Empieza un nuevo año y se renuevan los deseos. Aprender inglés, ir al gimnasio o dejar de fumar son los clásicos. Yo, que hice bachillerato de francés, que jamás he ido al gimnasio o practicado «punching-ball», y que ya le pongo los cuernos al ducados con otro electrónico, ambiciono para este año ser un gran demagogo al estilo de esos ministros que, en nuestro aconfesional país, aderezan sus políticas de credos propios orquestados por su Santa Madre Iglesia.

Gallardón, por ejemplo, dice, para acallar hasta las voces discrepantes de su partido en torno a su nueva ley sobre el aborto, que tendría un hijo con malformaciones.
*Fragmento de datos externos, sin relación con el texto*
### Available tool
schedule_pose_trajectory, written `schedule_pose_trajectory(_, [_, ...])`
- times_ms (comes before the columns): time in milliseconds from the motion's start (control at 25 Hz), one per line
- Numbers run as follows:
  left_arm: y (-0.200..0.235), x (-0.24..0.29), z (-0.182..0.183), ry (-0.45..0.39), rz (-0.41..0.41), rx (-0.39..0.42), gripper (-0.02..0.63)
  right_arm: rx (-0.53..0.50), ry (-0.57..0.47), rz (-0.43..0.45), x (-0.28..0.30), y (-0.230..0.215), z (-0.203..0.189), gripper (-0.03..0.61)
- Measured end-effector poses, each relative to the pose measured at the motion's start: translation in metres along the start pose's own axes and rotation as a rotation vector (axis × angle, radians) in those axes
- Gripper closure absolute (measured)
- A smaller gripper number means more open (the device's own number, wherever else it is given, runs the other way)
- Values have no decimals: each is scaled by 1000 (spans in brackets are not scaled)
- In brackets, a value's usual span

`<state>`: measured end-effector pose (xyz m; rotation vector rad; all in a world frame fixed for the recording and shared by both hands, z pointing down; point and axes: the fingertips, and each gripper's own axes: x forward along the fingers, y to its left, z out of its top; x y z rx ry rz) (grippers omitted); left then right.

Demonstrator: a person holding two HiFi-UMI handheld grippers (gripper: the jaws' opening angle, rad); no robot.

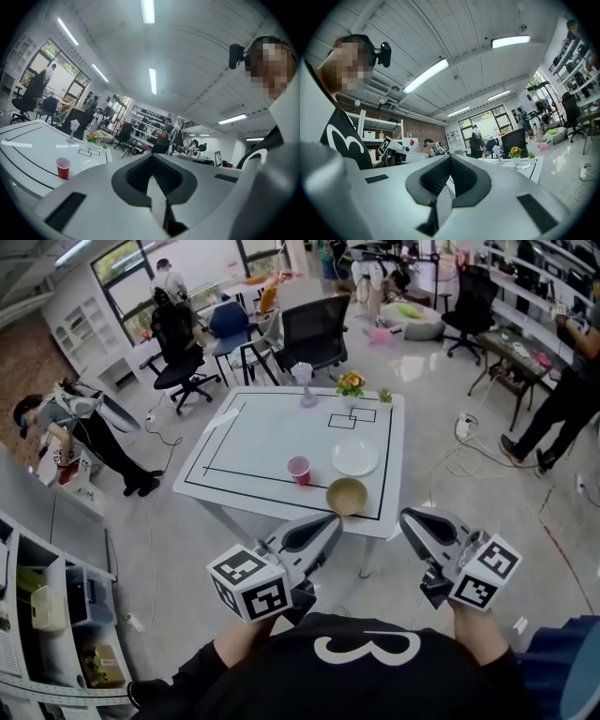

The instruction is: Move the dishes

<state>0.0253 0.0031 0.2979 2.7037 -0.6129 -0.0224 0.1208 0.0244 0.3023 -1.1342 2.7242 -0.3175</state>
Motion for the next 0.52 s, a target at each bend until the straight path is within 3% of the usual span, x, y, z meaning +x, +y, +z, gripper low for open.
schedule_pose_trajectory(520, [-21, 4, -10, 0, 15, 6, 611, -12, 5, 12, -20, 6, 3, 569])
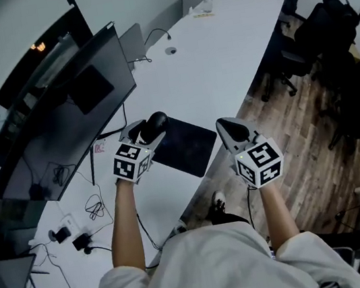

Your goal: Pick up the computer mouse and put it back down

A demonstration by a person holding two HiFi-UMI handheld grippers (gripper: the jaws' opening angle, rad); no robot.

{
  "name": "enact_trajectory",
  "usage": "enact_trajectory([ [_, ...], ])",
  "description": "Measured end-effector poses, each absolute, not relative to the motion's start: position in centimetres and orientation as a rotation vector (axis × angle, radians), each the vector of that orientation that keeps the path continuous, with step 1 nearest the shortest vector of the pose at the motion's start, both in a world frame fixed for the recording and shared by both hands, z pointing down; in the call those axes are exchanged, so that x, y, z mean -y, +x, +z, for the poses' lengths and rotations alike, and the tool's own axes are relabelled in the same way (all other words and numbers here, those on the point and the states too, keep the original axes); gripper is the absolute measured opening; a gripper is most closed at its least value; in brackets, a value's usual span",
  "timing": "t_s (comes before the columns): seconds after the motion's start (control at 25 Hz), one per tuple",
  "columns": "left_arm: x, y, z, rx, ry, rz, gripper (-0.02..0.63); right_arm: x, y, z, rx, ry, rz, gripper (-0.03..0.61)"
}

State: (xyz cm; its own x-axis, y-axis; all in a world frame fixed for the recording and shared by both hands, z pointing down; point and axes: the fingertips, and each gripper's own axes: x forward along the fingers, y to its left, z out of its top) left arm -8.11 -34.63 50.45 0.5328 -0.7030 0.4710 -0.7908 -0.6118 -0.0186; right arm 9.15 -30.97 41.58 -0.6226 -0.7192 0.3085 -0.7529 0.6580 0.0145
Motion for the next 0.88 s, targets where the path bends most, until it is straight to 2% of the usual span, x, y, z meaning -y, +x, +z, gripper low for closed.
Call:
enact_trajectory([
  [0.88,38.0,7.2,70.5,0.813,2.436,1.158,0.293,32.5,21.7,51.1,2.368,1.318,0.432,0.015],
])
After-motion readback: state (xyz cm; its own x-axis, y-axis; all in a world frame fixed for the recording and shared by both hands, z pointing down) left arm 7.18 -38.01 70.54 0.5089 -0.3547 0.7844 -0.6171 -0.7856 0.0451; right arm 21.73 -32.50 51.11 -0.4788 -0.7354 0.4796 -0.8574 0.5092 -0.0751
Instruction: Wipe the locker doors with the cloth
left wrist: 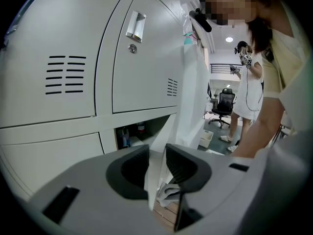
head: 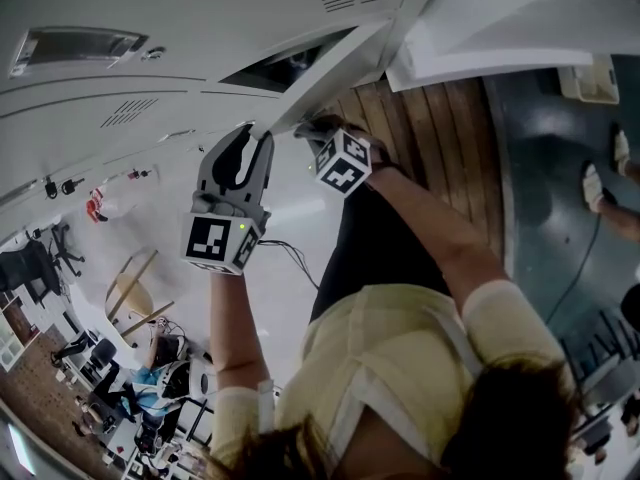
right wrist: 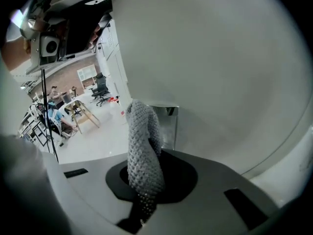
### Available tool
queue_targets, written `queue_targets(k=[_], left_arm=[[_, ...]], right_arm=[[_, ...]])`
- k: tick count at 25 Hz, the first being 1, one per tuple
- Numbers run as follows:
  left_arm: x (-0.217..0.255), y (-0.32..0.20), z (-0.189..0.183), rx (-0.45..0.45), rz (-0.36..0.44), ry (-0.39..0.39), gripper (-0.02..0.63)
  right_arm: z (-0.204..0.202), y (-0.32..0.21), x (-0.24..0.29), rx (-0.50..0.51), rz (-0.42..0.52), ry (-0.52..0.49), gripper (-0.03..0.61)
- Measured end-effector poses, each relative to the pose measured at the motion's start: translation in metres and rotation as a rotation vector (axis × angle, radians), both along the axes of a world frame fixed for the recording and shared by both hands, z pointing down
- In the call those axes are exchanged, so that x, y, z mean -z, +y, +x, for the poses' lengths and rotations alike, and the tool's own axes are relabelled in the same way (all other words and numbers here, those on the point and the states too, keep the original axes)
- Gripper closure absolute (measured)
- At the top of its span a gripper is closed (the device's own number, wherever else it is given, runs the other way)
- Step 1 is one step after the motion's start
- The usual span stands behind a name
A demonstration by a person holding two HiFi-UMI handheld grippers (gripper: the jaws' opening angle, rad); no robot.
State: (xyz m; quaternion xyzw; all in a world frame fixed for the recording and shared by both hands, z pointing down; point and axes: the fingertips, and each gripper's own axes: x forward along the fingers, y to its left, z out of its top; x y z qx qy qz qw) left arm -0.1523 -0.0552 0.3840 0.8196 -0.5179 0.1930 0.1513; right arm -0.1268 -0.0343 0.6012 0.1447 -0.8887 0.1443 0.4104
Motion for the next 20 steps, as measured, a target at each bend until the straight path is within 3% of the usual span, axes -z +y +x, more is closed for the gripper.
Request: queue_targets(k=[8,20], left_arm=[[-0.001,-0.001,-0.001,0.003,0.007,0.011,0.509],[-0.001,-0.002,-0.002,0.019,0.003,0.009,0.509]], right_arm=[[0.005,-0.018,-0.003,-0.031,-0.001,0.015,0.566],[0.041,-0.063,-0.008,-0.161,0.005,0.054,0.566]])
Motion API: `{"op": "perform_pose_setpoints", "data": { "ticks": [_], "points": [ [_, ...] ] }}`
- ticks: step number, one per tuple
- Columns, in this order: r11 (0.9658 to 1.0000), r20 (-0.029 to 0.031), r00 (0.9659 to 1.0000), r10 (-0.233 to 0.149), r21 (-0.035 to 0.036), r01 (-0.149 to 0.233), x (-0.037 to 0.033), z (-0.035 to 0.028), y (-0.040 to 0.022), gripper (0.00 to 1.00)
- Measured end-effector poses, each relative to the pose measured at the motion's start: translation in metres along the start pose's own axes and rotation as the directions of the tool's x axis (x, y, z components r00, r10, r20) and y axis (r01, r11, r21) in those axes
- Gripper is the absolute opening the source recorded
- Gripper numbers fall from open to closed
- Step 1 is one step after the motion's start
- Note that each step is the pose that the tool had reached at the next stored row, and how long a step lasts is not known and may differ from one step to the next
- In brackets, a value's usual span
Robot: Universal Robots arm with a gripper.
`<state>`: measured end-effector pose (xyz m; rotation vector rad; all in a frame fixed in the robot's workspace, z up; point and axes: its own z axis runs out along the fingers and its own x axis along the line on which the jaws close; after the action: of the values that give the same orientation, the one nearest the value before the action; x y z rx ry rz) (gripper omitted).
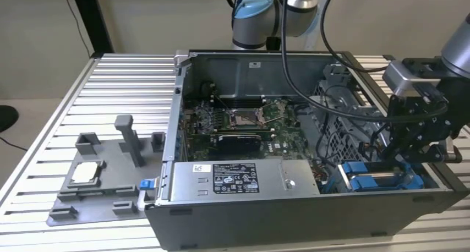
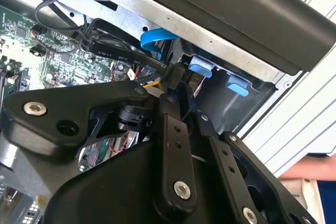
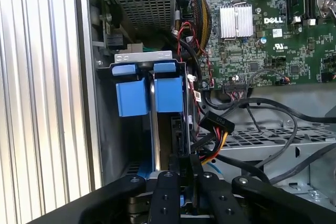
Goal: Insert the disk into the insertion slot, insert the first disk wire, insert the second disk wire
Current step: 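Insert the first disk wire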
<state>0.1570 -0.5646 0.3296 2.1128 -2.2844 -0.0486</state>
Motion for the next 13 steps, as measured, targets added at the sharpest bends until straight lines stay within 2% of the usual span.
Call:
{"op": "perform_pose_setpoints", "data": {
  "ticks": [5,6,13],
  "points": [
    [1.0,0.0012,1.0,0.0,-0.0004,0.0,0.0,-0.0008,0.0001,0.0],
    [1.0,0.0012,1.0,0.0,-0.0004,0.0,0.0001,-0.0039,0.0002,1.0],
    [1.0,0.0,1.0,0.001,-0.0003,-0.001,0.0001,-0.0361,0.0016,1.0]
  ]
}}
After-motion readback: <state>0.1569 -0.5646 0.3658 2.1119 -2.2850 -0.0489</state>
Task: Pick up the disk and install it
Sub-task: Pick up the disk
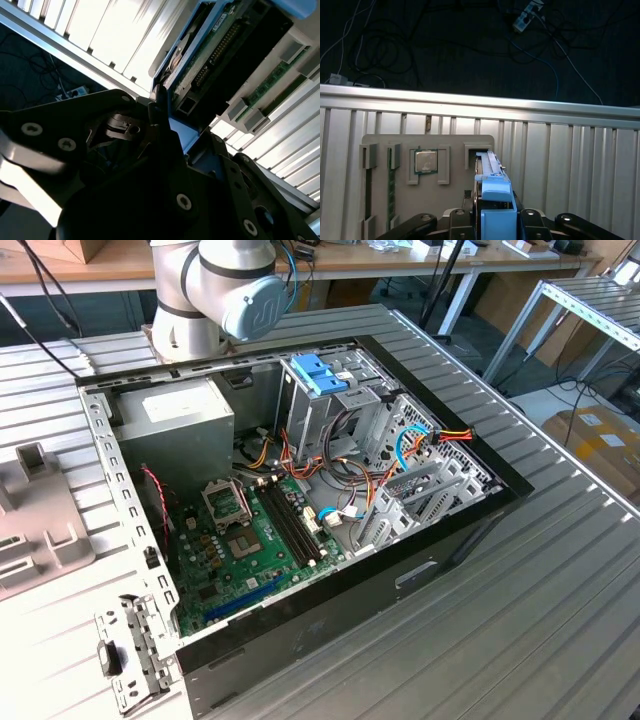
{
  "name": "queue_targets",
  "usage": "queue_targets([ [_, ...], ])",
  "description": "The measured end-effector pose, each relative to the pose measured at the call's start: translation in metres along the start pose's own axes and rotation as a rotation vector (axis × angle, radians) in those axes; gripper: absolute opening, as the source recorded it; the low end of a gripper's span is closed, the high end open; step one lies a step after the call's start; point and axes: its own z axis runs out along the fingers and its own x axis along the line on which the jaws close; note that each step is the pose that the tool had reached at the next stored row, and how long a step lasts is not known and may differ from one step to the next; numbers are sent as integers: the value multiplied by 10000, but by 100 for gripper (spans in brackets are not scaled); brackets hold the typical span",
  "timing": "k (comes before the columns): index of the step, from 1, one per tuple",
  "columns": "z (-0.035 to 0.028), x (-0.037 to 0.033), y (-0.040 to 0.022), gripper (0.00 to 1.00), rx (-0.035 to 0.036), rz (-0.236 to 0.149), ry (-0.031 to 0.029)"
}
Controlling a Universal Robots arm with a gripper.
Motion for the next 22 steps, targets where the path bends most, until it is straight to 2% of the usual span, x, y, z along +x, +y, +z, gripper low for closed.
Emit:
queue_targets([
  [22, -156, -7, 7, 37, -2, 0, -1],
])
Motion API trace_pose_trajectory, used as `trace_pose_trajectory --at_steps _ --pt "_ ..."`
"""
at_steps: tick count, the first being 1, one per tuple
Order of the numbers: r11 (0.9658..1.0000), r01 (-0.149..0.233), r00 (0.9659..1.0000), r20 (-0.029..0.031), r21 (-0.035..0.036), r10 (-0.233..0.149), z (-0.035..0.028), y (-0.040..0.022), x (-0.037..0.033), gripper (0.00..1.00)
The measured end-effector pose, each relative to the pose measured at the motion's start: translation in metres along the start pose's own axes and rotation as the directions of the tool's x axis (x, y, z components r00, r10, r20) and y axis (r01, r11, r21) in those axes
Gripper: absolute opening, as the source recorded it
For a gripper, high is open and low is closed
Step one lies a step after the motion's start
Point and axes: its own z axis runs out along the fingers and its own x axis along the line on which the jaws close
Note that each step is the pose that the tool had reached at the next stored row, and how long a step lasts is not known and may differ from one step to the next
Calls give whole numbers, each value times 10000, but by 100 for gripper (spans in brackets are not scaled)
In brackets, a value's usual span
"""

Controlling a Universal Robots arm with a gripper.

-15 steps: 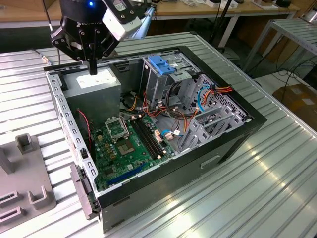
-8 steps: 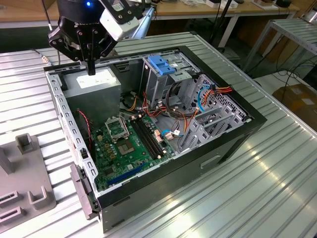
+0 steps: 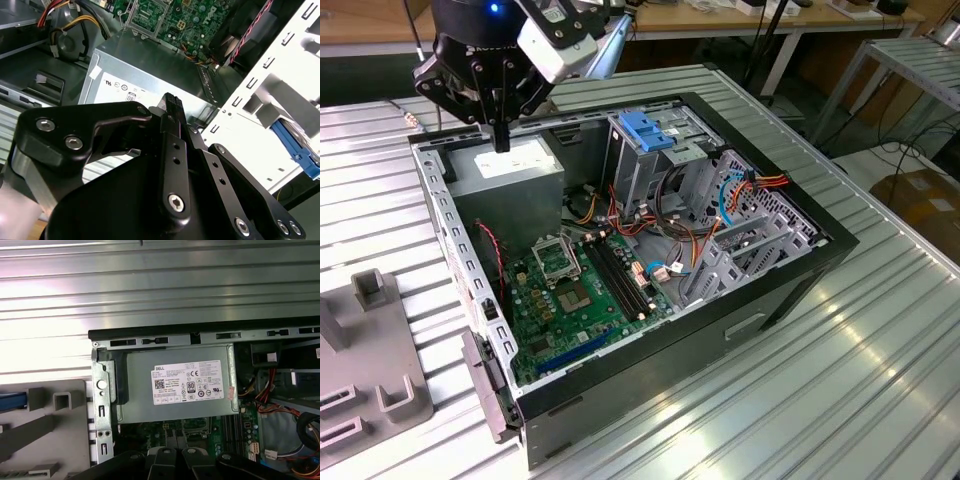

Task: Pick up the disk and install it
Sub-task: 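Reach for the disk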

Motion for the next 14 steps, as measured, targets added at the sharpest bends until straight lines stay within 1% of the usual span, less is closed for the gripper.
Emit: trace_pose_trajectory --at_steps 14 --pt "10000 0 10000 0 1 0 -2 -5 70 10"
Y con gran demagogia -de tenerlo, lo tendría, pero no lo tiene- carga sobre la espalda de las mujeres el peso de sus creencias.

Sin embargo, mi demagogia es más agnóstica. La deseo, más que a él sus cejas, y no veo por qué no usarla ahora que, por tan extendida y eficaz, lo mismo la utiliza Alain Afflelou para vendernos tres gafas que Rajoy para, simplemente, vendernos. Por el mismo precio ambos han hecho que el padre, la madre y el abuelo lo vean todo más claro.

Parece de chiste, vivimos en España, que la única promesa que han cumplido de aquel programa político con el que ganaron las elecciones esté relacionada con la libertad de ser madre que tienen las mujeres y que encima haya sido «el verso suelto del PP» cual Gremlin político mojado cuando antaño se mostraba seco, quien lo haya hecho a través de una ley del aborto que fulmina la de plazos anterior y que, basada en supuestos, contempla la obligación para las mujeres hasta de tener un hijo malformado. Y si esto me parece grave, más, por recalcitrante, me parece la pérdida de autonomía moral de las mismas y su correspondiente traslación a otros agentes, supuestamente investidos de una «moral superior», convertidos en expertos del sufrimiento ajeno ya que las causas de la decisión de abortar deben ser corroboradas por dos médicos distintos más el que debe realizar el aborto. Debe pensar Gallardón que las mujeres son todas secuelas de la estirpe de la Eva primigenia, y por ello incapaces y débiles para decidir por sí mismas. Espero que muchos de mis colegas alcen su voz y, por su compromiso de conciencia con ellas, terminen en la cárcel si hace falta.

Este es el trasfondo de la política antiabortista de Gallardón. Eso es lo que reptaba en sus genes políticos mientras intentaba, hace tiempo, demostrársenos campechano, cosmopolita e igualitario, hasta repartiendo píldoras anticonceptivas postcoitales para, ahora, tras la transfiguración que le ha supuesto su ministerio, derramar sobre ellas su apostólica ideología. Así escudándose en el inexistente papel de víctima que atribuye a la mujer que ha decidido abortar, firma y rubrica su pensamiento sexista de base cristiana distinguiéndose por una doble actitud respecto de las mismas. Por un lado rotulándolas con un fuerte sentimiento de culpa intentando concienciarles de que el resultado de su debilidades carnales son propias de una condición que les inhabilita para decidir sobre su maternidad y su propio cuerpo, y por el otro, a través de la conciencia del pecado, ofrecerles una vía de redención tanto como de sumisión a la autoridad, política o médica, que debe dictaminar sobre sus acciones, su futuro y de cómo deben vivirlo.

No se entiende de otra forma. Detrás de su demagogia aparecen aquellos sentimientos beatos que todavía están asentados en la moral de parte de la ciudadanía española, que, si bien es capaz de comulgar libremente con lo que Dios manda, a través de Rouco y de toda la patulea estreñida que conforma su Conferencia Episcopal, es capaz también de generar una extraña relación sadomasoquista contra los que ni siquiera circulan por tal credo ni por el cristo que lo fundó. Resulta hilarante, una vez ojeada someramente su historia, que sea la Iglesia la que reivindique el don de la vida de forma definitiva e inviolable olvidando que sus dogmas siempre han estado envenados de muerte. Institución que siempre ha necesitado enemigos y hace tiempo lo encontró, también, entre las carnes y curvas de la mujer. De tal forma sexista, calenturienta y pajillera dictaminaron que ellos eran los elegidos mientras que ellas eran demonizadas como inmorales o malvadas.

Gallardón, arrodillado ante tal historia, es a la Iglesia lo que aquel gran médico egipcio de la antigüedad, llamado Iri, al culo. Este ostentaba la pomposa titulación de «Gran Guardián Real del ano» teniendo la importantísima tarea de cuidar de los orificios anales de sus superiores dejando a los del resto de mortales al albur de numerosas maniobras dolorosas impuestas por aquellos. Lo mismo me voy al gimnasio, o vuelvo a fumar. Por demagogia pura.